Sunday, May 15, 2011

Cloning Windows Vista/7

Disk cloning tools can save hours of effort when upgrading a computer's hard drive, particularly when the drive in question contains an operating system. I recently purchased a new HDD (a Seagate ST31000528AS) for my home desktop to replace the aging (and full!) Seagate used for the Windows 7 installation.

There are plenty of tools available for imaging or cloning disks and partitions, including some excellent open source offerings. CloneZilla, for example, is one that I have used myself to image Windows XP installations for backup purposes. However, searching online revealed that cloning my Windows 7 installation to the new HDD wasn't going to be as easy; it would seem that since Windows Vista, Microsoft has changed the way Windows identifies hard disks and partitions. This prevents the operating system from locating the system partitions where it's installed if you migrate to a new HDD.

Reading various forum and blog posts revealed that cloning a Windows Vista or 7 install to a new drive would complete successfully, but result in a system I would be unable to boot from. Several posts detailed how it was possible to achieve a working system, but either involved editing the registry, using the Windows 7 install media's recovery mode, or a combination of the two.

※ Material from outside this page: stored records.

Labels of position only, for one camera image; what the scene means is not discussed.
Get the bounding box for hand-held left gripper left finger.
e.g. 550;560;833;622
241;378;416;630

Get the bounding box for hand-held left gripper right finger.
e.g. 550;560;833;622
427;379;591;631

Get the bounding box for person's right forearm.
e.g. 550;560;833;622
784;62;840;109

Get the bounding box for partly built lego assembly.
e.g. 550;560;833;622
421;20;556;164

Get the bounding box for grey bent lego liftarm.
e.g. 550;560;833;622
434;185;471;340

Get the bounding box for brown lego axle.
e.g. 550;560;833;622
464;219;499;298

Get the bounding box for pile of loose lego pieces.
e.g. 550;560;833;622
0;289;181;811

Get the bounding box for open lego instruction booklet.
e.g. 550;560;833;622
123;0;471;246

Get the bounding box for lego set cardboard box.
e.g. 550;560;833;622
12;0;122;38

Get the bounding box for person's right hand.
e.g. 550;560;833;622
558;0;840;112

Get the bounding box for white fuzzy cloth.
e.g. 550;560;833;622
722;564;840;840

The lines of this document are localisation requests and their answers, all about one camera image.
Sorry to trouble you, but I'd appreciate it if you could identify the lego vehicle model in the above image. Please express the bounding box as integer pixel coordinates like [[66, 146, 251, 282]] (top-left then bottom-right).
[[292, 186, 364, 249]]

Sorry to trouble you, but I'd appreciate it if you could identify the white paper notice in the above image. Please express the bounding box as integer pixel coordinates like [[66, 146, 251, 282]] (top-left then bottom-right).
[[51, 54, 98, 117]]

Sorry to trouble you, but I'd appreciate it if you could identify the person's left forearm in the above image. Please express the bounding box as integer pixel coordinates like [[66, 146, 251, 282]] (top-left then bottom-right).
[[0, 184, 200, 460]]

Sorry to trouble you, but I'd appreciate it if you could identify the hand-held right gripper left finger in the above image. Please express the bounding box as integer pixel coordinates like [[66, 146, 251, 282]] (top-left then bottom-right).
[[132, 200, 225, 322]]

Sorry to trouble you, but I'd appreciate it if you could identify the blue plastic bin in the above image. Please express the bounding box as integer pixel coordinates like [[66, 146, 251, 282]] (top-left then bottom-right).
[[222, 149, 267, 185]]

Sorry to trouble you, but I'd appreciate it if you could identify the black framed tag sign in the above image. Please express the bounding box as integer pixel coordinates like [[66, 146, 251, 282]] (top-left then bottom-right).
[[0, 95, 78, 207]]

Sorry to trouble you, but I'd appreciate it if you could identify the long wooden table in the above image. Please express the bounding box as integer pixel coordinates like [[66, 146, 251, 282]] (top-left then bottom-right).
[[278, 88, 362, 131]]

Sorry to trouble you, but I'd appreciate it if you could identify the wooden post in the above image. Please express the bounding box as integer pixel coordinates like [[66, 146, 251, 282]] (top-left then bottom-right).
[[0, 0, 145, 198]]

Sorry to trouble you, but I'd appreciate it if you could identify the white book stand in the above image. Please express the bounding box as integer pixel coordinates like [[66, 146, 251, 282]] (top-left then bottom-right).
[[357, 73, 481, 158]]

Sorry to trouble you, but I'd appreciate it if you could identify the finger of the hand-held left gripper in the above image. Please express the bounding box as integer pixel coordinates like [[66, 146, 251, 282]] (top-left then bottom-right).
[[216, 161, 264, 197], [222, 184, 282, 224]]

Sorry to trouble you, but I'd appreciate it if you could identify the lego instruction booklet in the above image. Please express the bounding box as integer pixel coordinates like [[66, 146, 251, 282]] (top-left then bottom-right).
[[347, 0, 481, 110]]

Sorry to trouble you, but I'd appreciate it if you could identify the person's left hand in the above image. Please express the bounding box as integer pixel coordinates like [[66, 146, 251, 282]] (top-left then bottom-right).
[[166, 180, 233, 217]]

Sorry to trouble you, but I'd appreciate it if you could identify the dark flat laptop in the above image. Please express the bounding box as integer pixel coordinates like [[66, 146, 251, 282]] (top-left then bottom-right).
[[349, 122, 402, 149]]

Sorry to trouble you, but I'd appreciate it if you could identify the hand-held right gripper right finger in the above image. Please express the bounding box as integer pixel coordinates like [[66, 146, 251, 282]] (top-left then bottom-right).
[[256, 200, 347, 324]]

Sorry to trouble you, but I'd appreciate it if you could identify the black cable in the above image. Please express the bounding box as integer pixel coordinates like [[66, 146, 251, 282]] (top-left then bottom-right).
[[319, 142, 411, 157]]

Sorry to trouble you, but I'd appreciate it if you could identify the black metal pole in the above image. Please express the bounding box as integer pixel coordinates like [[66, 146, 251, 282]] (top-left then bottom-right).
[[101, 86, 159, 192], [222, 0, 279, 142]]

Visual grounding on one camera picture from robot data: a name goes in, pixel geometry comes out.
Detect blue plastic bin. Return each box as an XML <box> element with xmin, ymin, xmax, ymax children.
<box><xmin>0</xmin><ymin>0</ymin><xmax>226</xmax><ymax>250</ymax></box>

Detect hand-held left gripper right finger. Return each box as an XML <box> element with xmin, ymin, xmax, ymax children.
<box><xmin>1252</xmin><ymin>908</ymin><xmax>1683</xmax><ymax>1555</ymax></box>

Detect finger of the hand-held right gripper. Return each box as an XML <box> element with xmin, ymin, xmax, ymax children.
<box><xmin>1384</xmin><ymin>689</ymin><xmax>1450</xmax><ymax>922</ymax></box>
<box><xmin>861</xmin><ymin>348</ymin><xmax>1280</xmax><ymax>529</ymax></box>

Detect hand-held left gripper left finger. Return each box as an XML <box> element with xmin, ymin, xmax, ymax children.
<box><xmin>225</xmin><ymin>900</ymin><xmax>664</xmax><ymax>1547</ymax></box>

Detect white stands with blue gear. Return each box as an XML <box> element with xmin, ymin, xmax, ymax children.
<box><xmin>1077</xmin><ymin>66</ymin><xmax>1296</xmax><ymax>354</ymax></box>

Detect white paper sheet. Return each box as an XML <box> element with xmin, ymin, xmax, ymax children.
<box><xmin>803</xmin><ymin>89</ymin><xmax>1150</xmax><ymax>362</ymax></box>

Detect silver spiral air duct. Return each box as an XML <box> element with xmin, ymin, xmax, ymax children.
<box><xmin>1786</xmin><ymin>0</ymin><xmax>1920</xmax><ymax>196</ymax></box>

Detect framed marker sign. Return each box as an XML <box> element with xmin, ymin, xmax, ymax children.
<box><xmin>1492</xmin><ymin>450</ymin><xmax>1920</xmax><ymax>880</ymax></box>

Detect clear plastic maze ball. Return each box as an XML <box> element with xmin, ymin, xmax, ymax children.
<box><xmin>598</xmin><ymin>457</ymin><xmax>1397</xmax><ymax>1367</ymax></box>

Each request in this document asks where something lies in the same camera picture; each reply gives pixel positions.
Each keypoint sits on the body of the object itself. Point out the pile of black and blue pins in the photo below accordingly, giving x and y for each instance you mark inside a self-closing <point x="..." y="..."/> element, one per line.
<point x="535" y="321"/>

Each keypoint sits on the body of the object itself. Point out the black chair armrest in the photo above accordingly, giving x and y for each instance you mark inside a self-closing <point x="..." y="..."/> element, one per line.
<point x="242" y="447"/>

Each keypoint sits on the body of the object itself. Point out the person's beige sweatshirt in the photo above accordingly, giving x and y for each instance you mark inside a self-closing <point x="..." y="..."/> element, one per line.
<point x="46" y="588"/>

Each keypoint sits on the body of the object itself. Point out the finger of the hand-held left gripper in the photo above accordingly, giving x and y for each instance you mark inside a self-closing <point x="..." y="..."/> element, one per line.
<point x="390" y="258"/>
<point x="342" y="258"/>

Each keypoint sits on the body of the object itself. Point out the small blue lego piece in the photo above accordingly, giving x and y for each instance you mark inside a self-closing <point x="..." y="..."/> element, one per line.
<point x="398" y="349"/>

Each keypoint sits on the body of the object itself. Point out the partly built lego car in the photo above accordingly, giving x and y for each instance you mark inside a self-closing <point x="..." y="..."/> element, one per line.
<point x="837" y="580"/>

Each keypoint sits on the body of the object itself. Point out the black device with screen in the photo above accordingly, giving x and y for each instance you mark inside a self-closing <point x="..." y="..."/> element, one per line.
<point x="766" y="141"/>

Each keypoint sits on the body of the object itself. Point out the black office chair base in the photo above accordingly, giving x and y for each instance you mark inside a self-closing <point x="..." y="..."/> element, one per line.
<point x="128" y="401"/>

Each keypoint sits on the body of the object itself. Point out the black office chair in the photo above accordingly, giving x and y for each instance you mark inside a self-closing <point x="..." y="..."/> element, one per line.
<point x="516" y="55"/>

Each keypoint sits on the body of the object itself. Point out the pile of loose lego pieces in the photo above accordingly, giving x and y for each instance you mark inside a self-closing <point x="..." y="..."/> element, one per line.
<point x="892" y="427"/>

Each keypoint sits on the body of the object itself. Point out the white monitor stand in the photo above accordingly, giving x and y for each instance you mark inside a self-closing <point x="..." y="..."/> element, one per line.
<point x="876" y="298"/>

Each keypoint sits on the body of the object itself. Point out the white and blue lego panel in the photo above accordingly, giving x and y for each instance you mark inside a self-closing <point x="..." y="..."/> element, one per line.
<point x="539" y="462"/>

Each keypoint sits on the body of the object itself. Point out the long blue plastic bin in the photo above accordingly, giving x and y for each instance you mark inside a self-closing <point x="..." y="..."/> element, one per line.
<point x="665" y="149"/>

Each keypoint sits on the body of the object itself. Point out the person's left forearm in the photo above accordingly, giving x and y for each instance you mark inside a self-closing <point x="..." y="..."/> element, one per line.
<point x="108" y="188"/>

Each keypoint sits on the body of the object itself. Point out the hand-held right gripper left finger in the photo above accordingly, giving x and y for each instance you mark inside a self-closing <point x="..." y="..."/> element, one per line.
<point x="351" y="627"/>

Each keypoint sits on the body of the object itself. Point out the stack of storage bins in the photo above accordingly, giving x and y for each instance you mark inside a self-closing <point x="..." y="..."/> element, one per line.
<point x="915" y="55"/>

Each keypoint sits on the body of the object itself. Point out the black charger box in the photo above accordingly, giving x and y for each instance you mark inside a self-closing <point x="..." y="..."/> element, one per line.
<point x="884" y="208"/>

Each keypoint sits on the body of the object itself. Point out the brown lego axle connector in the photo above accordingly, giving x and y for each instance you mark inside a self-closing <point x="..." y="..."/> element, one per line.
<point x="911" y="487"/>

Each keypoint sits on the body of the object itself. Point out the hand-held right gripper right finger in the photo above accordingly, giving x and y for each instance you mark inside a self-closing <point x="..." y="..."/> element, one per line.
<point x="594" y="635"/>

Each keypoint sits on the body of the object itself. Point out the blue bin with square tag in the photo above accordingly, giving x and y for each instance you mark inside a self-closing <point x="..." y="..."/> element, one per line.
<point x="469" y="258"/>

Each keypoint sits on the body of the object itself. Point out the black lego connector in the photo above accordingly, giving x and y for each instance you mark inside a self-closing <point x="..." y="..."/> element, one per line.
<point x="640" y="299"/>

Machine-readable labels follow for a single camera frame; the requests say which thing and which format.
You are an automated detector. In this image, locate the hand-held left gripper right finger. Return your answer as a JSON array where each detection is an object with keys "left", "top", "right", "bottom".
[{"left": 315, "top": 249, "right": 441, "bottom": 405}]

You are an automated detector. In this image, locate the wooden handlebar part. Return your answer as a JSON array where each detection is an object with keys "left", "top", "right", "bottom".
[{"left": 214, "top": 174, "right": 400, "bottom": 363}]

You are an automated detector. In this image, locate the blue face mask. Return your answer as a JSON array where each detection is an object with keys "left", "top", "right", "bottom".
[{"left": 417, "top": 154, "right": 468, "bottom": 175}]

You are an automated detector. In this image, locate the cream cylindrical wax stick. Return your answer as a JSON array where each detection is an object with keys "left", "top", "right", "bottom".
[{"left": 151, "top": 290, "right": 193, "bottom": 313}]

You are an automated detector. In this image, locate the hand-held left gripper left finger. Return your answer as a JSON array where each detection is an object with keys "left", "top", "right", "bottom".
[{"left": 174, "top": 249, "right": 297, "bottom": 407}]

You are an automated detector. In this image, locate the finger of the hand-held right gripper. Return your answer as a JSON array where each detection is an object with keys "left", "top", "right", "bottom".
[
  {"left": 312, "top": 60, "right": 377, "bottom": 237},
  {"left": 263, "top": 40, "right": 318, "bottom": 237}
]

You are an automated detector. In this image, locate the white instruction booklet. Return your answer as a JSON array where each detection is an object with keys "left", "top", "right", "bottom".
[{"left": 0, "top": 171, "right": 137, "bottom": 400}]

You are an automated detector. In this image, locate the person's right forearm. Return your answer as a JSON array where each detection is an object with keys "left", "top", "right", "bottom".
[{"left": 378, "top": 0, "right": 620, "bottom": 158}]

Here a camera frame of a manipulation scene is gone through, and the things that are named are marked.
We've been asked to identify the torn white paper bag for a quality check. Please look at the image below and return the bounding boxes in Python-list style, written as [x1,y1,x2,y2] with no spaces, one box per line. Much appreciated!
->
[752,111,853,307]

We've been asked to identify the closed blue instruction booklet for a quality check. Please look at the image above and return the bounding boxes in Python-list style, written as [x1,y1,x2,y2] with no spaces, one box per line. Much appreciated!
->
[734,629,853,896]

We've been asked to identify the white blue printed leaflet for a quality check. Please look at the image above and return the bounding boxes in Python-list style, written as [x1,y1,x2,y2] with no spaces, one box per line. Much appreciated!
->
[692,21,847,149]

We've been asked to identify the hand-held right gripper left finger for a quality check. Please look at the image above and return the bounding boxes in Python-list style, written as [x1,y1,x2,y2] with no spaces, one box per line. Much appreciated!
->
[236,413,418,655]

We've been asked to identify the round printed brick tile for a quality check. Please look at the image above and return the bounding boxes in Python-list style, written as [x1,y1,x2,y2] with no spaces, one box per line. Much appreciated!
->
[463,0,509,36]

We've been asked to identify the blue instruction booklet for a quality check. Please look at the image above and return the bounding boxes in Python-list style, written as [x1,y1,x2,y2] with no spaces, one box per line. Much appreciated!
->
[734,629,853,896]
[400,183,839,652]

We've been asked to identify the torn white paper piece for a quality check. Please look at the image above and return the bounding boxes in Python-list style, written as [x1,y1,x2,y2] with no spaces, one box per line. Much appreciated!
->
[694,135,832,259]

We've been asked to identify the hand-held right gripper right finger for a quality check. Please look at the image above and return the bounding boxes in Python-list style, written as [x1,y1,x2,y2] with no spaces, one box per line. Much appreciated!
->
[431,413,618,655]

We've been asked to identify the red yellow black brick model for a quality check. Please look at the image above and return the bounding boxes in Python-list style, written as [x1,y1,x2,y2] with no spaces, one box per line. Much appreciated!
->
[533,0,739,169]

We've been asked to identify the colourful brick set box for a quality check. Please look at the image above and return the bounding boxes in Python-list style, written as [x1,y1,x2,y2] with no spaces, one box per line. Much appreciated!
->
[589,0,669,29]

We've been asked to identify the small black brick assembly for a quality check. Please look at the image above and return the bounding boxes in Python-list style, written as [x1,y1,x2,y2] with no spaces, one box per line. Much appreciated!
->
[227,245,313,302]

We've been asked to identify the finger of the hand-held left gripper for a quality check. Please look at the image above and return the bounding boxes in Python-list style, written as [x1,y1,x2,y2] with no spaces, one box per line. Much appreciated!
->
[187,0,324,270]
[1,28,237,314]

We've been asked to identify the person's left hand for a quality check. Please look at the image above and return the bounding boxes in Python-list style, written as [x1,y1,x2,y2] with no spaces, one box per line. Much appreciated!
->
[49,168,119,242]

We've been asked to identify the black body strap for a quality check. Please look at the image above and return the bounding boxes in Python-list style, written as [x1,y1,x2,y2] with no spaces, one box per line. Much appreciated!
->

As I was in a hurry to upgrade the HDD, I didn't want to have to repeat the lengthy cloning process if I was unsuccessful, or end up with an unbootable OS that would need repairing. So I dug further until I found the Seagate Disk Wizard. At first glance, it appears very similar to other cloning/imaging tools; providing a method to create bootable media you can use in the migration process. One major difference though was that you could simply install the software onto the machine in question and start the migration process from your desktop.

I was wary of using the tool at first, as I couldn't see how it could be as efficient as bootable media that carried out the cloning process outside of any installed operating system or software. Searching around I found a forum post that not only confirmed the tool worked, but detailed it's operation too. Essentially, when run from the desktop, Disk Wizard allows you to plan your migration, before rebooting into a small utility that carries out the cloning process.

Suffice to say, before I began this process, I ensured that I had backed up the data on my system to another machine - The specific steps I took were:
  1. Connected the new drive to the 3rd SATA port on the motherboard in my PC.

  2. Booted into Windows and installed Seagate Disk Wizard.

  3. Ran Disk Wizard and started the clone utility.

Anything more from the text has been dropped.